Out of curiosity, I opened a 2010 San Mateo to drink tonight and tomorrow. There is definitely a moderate green element to the wine, but it doesn’t really dominate the wine for me and I get more of a herbaceous/piney character overall. For what it’s worth, I’ve never seen this much of a green element in the single-vineyard bottlings. Perhaps those were just a bit more ripe and the stem inclusion meshed better with the fruit, creating that extra bit of lift that seems possible in the right whole-cluster wines.

I have to disagree with Alan’s final point-- the single vineyard wines are in a whole different class beyond this wine. I’ve had some stellar bottles of Alpine from '07 and '08 that are still super young with great potential and an '06 Swan Terrace that was just incredible last month. The '10 San Mateo, while certainly enjoyable, can’t compare to those wines. (not that I’d expect it to!)

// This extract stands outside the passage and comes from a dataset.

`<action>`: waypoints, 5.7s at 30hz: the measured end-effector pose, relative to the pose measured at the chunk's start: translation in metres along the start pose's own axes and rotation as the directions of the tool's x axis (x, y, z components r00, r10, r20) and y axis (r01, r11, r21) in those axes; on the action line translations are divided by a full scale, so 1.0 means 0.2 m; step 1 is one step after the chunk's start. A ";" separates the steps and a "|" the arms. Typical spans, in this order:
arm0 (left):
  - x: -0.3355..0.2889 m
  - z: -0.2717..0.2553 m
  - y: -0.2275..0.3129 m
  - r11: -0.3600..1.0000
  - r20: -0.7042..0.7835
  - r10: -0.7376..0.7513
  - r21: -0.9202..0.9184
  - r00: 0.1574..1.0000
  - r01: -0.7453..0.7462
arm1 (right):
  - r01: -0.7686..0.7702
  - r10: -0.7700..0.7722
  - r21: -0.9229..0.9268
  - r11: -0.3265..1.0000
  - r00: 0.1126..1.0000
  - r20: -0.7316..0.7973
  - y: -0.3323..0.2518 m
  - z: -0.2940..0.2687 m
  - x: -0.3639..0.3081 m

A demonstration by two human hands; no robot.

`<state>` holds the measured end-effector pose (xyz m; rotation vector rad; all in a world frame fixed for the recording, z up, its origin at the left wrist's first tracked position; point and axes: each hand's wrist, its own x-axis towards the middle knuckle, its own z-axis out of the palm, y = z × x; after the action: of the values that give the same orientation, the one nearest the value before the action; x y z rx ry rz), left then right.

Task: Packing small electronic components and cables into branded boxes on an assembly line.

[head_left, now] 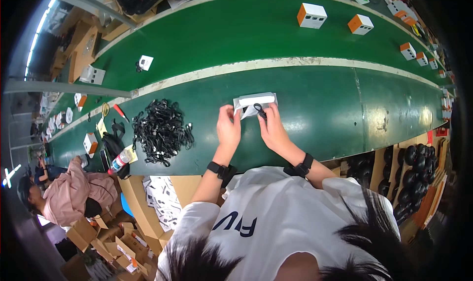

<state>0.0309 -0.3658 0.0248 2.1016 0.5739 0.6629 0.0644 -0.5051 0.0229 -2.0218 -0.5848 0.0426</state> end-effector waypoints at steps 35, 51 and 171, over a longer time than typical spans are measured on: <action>-0.04 0.20 0.26 0.917 0.401 -0.193 0.397 0.895 0.019 | 0.208 -0.219 0.080 0.975 0.961 0.170 0.10 -0.07 0.15; -0.08 0.26 0.18 0.910 0.407 -0.266 0.405 0.874 0.088 | 0.184 -0.106 -0.111 0.977 0.862 0.495 0.09 -0.16 0.42; 1.48 0.46 -1.03 0.699 -0.302 -0.012 0.680 0.953 0.224 | -0.095 0.053 -0.501 0.860 0.994 -0.097 1.76 -1.29 1.65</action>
<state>0.2788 -0.1284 -0.1181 2.6629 1.2881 0.7398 0.5610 -0.7147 -0.0708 -2.5453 -0.4999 -0.1627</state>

I’ll check in again tomorrow and see how it does after a day of air.

2010 Rhys Pinot Noir San Mateo County - USA, California, San Francisco Bay, San Mateo County (6/14/2016)
– opened approx. 4 hours before initial taste –
– tasted non-blind over 1 – 2 hours –

NOSE: expressive; tart red berries; savory (stems).

BODY: medium-light bodied; slightly hazy – lots of superfine particulate matter present; blood red color of medium depth.

TASTE: high acidity; tart; red-fruited; savory; light hints of leather and dried herbs; open, and drinking well now; very good.

Lovely nose of orange peel, sandalwood, rose petals and white pepper. Nice sweet cranberry/raspberry fruit on the palate with good balancing acidity. Very good wine for the price, but lacks some of the stuffing of the single vineyard wines. Not sure how much more complexity this will pick up with age, but should drink well for at least another 5 years.